▶ [DESCRIPTION OF THE TASK] Check each line of the data for "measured", and copy the ones that have it.
MATERIAL FOR THE TASK Start Marker
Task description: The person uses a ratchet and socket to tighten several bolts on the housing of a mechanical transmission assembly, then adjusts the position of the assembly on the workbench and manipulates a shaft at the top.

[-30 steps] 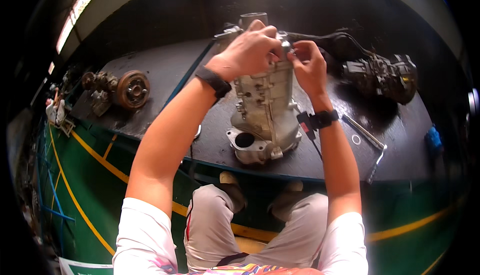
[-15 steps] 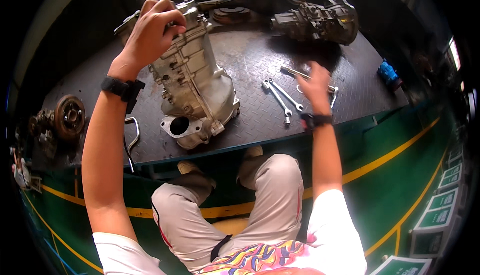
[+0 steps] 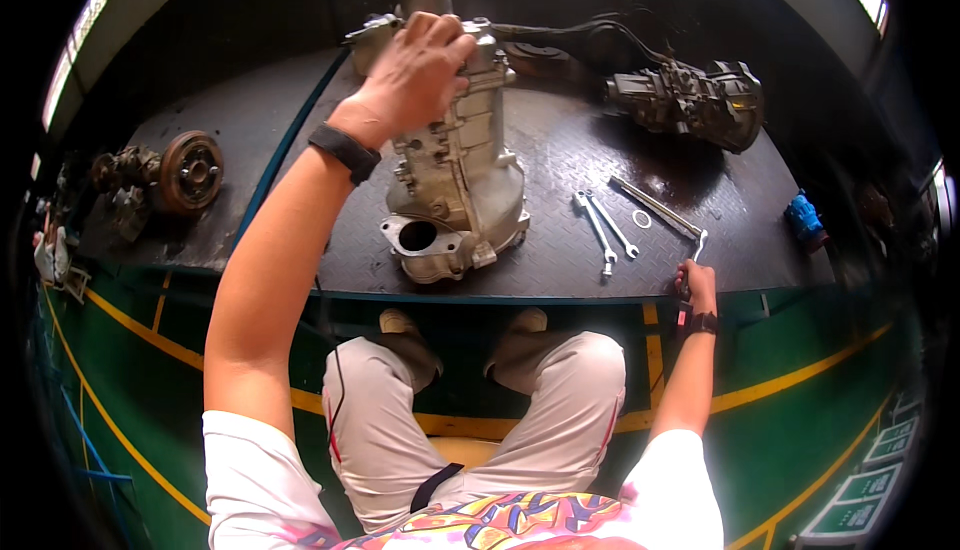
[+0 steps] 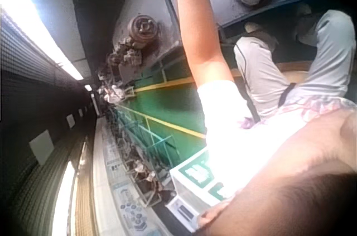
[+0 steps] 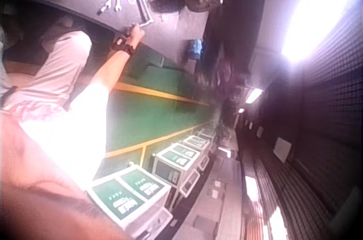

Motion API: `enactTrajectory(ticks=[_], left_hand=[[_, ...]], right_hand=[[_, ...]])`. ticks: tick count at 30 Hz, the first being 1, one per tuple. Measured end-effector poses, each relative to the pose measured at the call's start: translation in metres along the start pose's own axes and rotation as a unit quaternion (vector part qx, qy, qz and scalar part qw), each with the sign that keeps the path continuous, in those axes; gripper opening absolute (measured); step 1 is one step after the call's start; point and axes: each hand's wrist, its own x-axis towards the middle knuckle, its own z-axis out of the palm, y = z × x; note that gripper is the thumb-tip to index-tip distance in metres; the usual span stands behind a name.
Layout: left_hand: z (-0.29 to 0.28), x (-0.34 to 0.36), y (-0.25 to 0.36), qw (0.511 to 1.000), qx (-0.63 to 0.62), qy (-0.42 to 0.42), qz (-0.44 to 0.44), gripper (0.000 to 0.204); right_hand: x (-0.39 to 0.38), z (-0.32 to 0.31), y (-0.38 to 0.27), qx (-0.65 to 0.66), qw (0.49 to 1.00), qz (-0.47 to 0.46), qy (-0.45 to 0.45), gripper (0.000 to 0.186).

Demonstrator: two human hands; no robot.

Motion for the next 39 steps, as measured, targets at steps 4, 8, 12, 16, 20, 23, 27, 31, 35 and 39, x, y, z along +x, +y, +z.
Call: enactTrajectory(ticks=[4, 8, 12, 16, 20, 23, 27, 31, 35, 39], left_hand=[[-0.031, -0.008, 0.016, 0.999, -0.031, -0.008, 0.003, 0.058], [-0.051, 0.004, 0.010, 0.999, -0.047, -0.002, -0.010, 0.059], [-0.066, 0.036, 0.004, 0.989, -0.110, 0.094, -0.031, 0.046], [-0.070, 0.057, 0.021, 0.963, -0.259, 0.004, -0.077, 0.063], [-0.060, 0.063, 0.023, 0.795, -0.579, -0.111, -0.147, 0.029], [-0.038, 0.061, 0.003, 0.817, -0.552, 0.033, -0.165, 0.024], [-0.030, 0.062, -0.001, 0.793, -0.581, 0.045, -0.175, 0.021], [-0.018, 0.065, 0.005, 0.723, -0.664, 0.080, -0.174, 0.019], [-0.011, 0.075, -0.011, 0.712, -0.674, 0.106, -0.165, 0.018], [-0.002, 0.074, -0.014, 0.696, -0.680, 0.094, -0.210, 0.019]], right_hand=[[-0.018, 0.014, 0.005, 0.070, 0.992, -0.083, 0.071, 0.015], [-0.065, 0.027, -0.070, 0.066, 0.975, -0.213, 0.019, 0.008], [-0.163, 0.041, -0.214, 0.026, 0.913, -0.403, -0.049, 0.032], [-0.212, 0.049, -0.336, -0.125, 0.823, -0.532, -0.155, 0.045], [-0.273, 0.092, -0.425, -0.211, 0.740, -0.623, -0.139, 0.045], [-0.273, 0.128, -0.461, -0.188, 0.620, -0.749, -0.139, 0.046], [-0.284, 0.129, -0.516, -0.323, 0.536, -0.776, -0.084, 0.044], [-0.289, 0.133, -0.548, -0.396, 0.513, -0.760, -0.043, 0.049], [-0.270, 0.132, -0.573, -0.387, 0.466, -0.795, -0.045, 0.049], [-0.270, 0.153, -0.577, -0.417, 0.590, -0.686, -0.085, 0.049]])
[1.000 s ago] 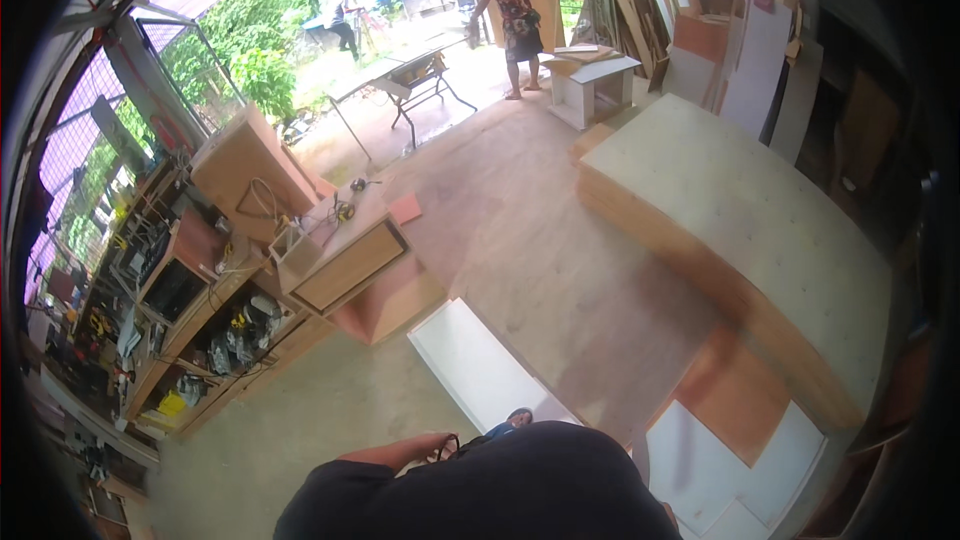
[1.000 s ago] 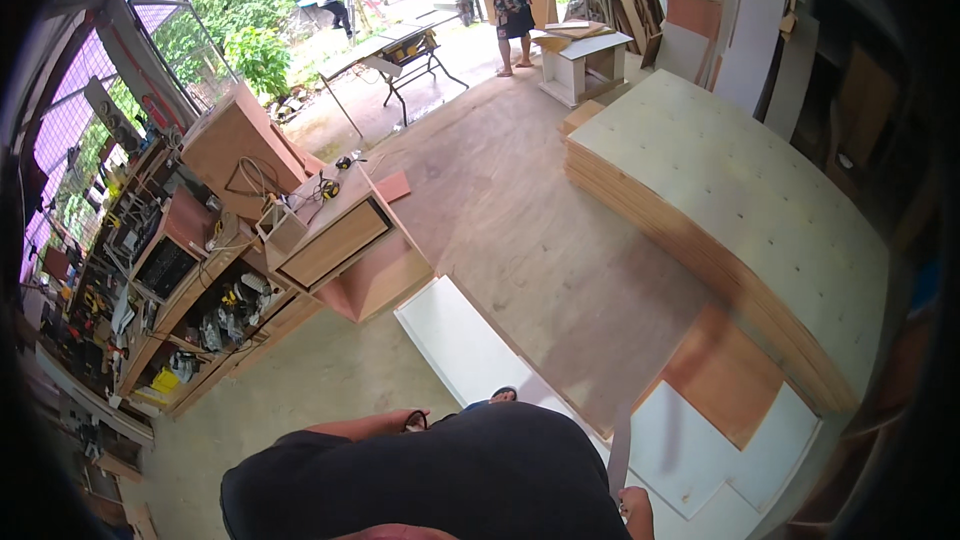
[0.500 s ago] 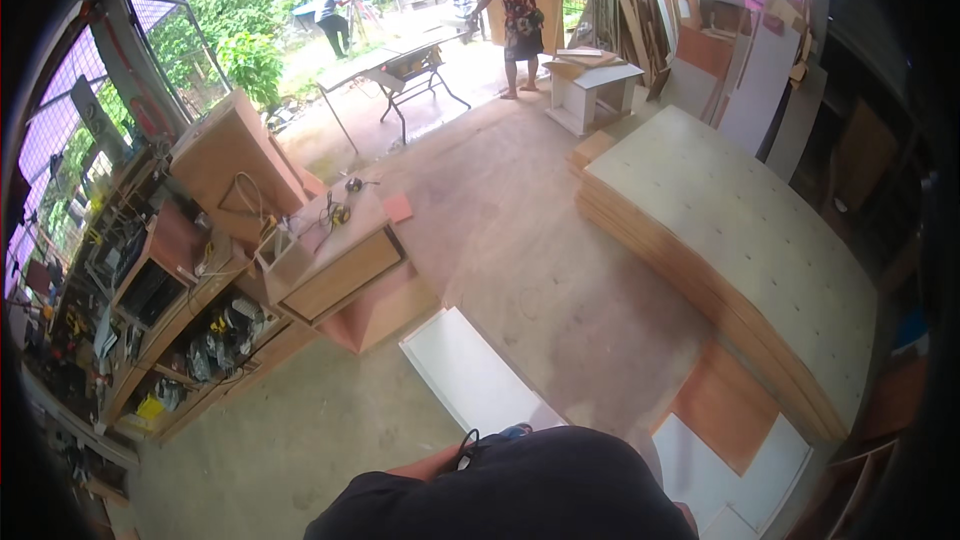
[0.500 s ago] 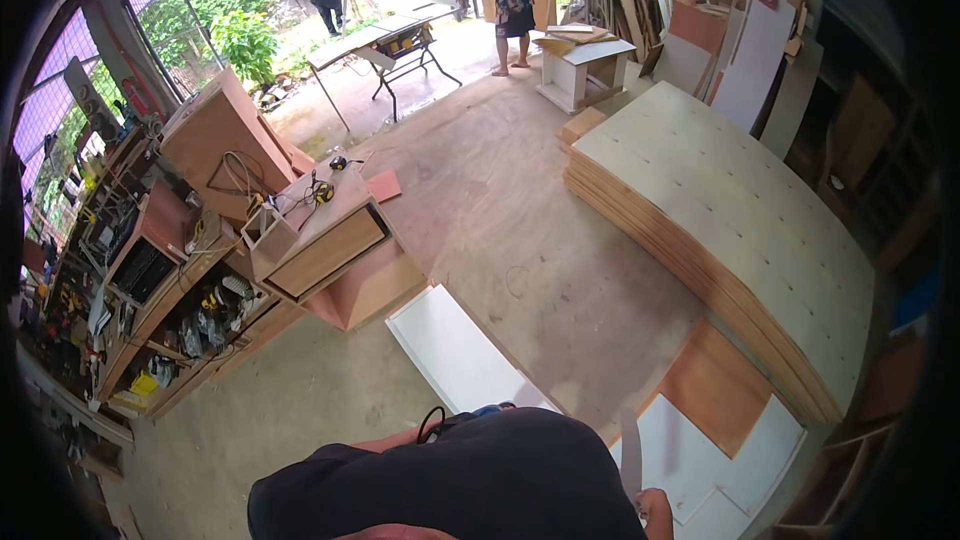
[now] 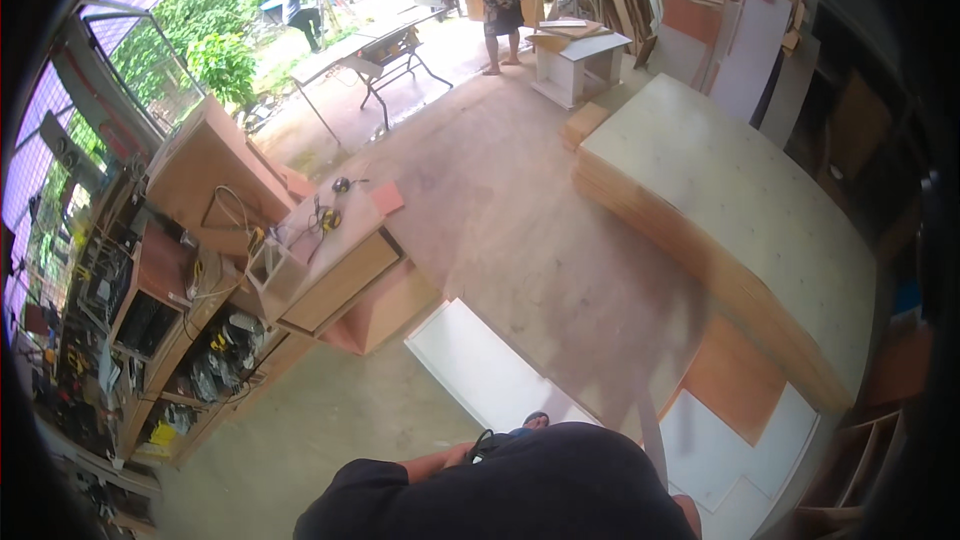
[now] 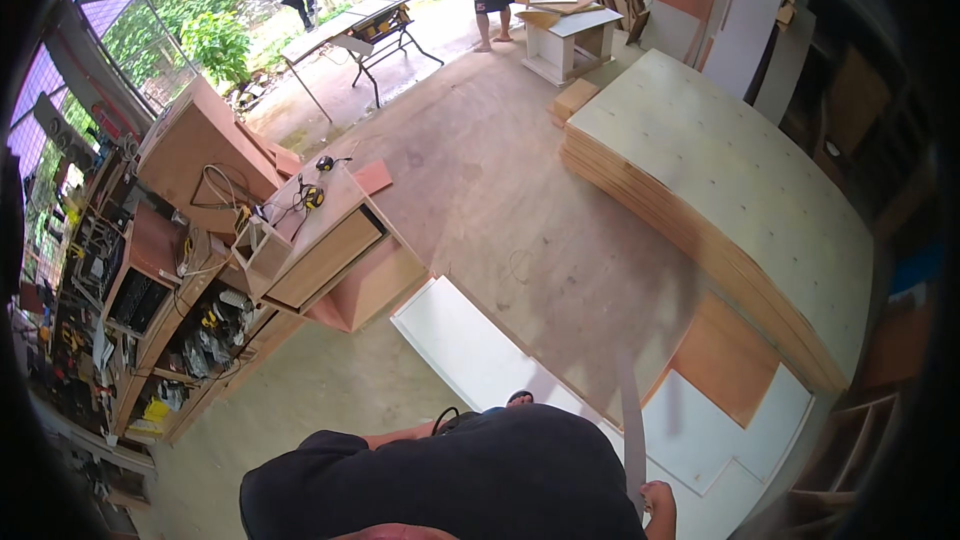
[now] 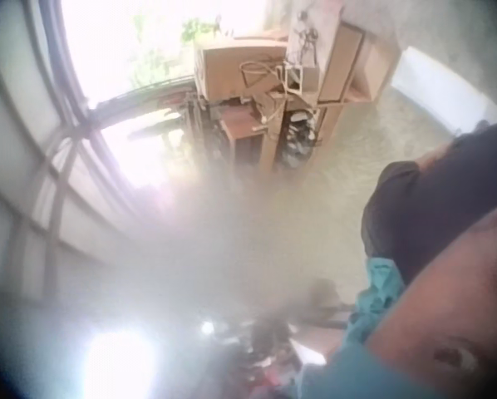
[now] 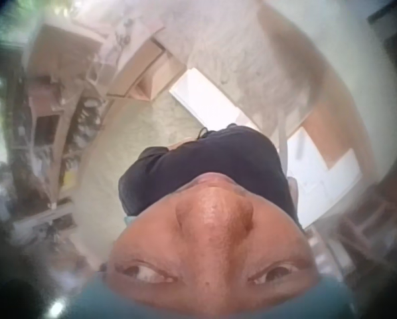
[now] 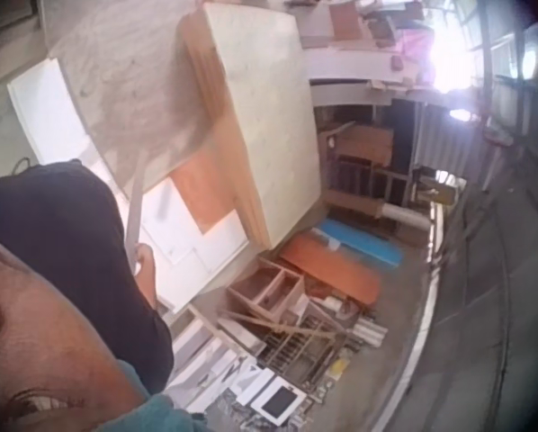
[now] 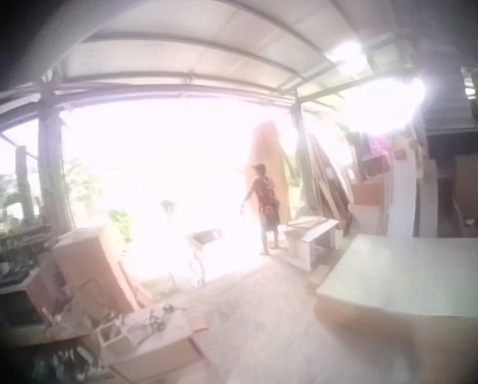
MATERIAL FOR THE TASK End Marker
▶ [TASK ANSWER]
Motion API: `enactTrajectory(ticks=[_], left_hand=[[_, ...]], right_hand=[[_, ...]])`. ticks: tick count at 30 Hz, the first being 1, one per tuple. Measured end-effector poses, each relative to the pose measured at the call's start: translation in metres along the start pose's own axes and rotation as a unit quaternion (vector part qx, qy, qz and scalar part qw), each with the sign that keeps the path continuous, in those axes; gripper opening absolute (measured); step 1 is one step after the call's start; point and axes: each hand's wrist, its own x-axis towards the middle knuckle, its own z-axis out of the palm, y = z × x; note that gripper is the thumb-tip to index-tip distance in metres; the usual span stands behind a name.
Motion for the next 39 steps, as measured, targets at steps 4, 8, 12, 16, 20, 23, 27, 31, 35 and 39, x, y, z along +x, +y, +z.

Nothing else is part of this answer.